JBAbsolutely. And the play wrote itself. I’ve really no idea where it came from. First thrust was automatic. The initial notion came from myself being bored and alone at home one night and finding myself wanting to sail a doomed rust bucket trawler over the Artic wastes, maybe follow an Albatross, get stuck in the ice for sure, some kind of great tragic futile voyage to the end of the world was what I was after. Then I figured it would be such a great thing to have Burroughs as my Captain, have him gang press some buddies from New York and pirate someone else’s poem, joy ride it right out of town, at a rate of great knots. Everything else followed swiftly. I sat down at the kitchen table and it pretty much wrote itself over two nights.

Absolutely nothing to do with me I swear. I just kept pushing at it and pushing at it over the two nights. I was pretty stoked when all the synchronicities became apparent. Not least when The Captain shoots the bird…. Well, we all know the history of that… It’s not really a good play or piece of literature at all. It has some good Burroughsian routines and plenty of NYC punk slapstick, which lends itself well to the stage. But as an exploratory expedition into truth and darkness railing at the stars trying to break through the bonds of control and possession it is a voyage I am so damn proud of.

When it was performed in Glasgow Tam Dean Burn put it on a boat and it was a doomed romantic comedy of sorts. Later on in Paris at the Théâtre des Abbesses, the director Daniel Jemmet placed it back in New York in a stinking petrol garage. He put the voyage squarely inside William’s head and made it a darkening voyage of inward imagination. When The Captain shoots the albatross, a scabby pigeon falls onto the forecourt. Beautiful ugly scummy moment of self- realisation! Tour De Force performance from Denis Lavant.

OH: You seem to revisit the past in order to time travel forward (as when putting Rimbaud and Verlaine on the Eurostar in your play Assassins), and this cultural piracy seems to launch you towards the edge of things—whether in a spirit of hazardous adventure or doomed melancholy. How much of this is an influence you trace back to Burroughs?
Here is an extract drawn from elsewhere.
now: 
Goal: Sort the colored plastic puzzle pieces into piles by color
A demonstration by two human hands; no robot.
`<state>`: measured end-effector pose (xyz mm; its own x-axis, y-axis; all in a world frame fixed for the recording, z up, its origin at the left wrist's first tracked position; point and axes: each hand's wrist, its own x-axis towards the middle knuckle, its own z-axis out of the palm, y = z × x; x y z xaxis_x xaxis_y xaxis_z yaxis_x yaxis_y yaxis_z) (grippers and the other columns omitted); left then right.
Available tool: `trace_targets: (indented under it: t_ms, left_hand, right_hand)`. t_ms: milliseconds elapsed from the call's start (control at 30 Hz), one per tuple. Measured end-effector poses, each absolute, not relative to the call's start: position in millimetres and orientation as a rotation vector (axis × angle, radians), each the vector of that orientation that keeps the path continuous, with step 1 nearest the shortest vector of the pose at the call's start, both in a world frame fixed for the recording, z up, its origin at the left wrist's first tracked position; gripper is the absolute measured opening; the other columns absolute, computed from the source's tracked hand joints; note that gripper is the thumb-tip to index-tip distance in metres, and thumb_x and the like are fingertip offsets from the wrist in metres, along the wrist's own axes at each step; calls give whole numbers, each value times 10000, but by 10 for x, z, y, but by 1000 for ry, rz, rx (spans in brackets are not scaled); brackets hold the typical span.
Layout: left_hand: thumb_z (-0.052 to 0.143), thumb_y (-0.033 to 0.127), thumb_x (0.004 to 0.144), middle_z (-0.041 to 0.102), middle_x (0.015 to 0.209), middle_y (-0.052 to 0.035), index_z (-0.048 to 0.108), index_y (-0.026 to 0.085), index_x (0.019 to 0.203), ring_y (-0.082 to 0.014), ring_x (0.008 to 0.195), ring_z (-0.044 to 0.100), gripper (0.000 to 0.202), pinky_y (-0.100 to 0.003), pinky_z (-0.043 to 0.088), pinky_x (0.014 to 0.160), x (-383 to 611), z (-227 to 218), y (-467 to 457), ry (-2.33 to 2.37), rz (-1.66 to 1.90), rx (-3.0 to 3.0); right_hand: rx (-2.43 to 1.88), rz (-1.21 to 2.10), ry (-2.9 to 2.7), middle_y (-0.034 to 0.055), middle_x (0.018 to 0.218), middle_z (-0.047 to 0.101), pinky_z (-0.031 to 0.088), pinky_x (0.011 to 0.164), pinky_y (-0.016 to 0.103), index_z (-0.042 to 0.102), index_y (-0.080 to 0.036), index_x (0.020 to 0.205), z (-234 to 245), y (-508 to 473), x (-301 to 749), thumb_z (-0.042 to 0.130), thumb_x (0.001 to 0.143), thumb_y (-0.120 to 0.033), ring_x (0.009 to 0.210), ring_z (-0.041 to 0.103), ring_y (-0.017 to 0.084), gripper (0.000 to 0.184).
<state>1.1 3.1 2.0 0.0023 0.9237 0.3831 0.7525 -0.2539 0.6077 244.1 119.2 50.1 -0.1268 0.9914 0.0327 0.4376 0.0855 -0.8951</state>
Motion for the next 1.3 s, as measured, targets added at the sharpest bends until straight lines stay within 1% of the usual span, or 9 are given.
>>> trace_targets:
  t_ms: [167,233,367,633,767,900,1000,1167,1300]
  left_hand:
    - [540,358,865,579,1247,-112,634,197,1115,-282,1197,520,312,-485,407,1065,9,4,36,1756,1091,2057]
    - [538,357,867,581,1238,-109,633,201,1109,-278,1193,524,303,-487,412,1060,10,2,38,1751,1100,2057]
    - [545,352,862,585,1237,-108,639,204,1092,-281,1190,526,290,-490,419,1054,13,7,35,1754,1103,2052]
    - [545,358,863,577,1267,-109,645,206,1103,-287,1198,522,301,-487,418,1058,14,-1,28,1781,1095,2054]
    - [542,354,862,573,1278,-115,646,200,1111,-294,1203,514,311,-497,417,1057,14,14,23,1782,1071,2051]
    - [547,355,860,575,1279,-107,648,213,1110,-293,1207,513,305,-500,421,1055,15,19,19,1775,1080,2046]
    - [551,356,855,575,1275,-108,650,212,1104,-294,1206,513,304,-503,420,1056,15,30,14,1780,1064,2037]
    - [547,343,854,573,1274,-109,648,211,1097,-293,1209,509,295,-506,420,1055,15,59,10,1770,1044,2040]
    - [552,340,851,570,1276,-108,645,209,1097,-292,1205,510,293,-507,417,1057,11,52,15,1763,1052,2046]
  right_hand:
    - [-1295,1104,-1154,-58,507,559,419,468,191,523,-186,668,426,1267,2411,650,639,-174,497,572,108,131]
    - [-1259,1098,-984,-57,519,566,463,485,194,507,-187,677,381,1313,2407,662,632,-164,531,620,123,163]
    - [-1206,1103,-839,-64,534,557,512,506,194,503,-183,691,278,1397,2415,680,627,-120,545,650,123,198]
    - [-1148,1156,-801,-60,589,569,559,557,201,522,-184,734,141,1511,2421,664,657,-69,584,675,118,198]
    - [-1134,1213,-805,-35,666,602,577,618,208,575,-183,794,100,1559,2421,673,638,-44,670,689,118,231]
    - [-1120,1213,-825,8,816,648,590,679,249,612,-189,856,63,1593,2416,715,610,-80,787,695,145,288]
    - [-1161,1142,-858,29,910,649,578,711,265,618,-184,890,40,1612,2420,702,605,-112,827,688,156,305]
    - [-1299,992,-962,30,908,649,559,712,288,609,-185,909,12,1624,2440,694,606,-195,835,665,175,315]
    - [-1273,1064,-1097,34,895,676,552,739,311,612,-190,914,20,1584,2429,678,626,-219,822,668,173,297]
JBA great deal, especially the early Eighties trilogy, Cities of the Red Night, etc. Fantastic historical characters leaping through time and space and all that. Another strong influence around the time of writing was the Grant Morrison graphic novel The Invisibles. Man, that is one hell of a read.

Overblown literary characters like Arthur Rimbaud who invested as much art/magic/chaos into their lives as they did their letters really lend themselves to the stage. And it’s great fun to let them loose on the streets of today.

I think for songs and prose I’d tend to veer the other way, to creating my own characters, either from imagination, or from memorable personages I have happened across in the past. Ghosts and monsters that still haunt and linger.

Radio Joy sign

OH: Finally, where are the Band of Holy Joy going next?

JBI think the aim is to put together a decent body of new work on our Radio Joy label over the next who knows how many years. Of course no body is buying CD’s anymore, and all the youth they just rip their downloads for free, so it’s a great futile struggle, though consequently, perversely, probably, the best and the right time to be doing it.

It feels really good to be still involved in the word and sound and visual struggle after all these years. There is a long way to go yet. And more than ever a twisted planet of things to write about. Age, illness, healing, memories, the otherworld, they’re most probably our primary concern and reason for living right now. Game on.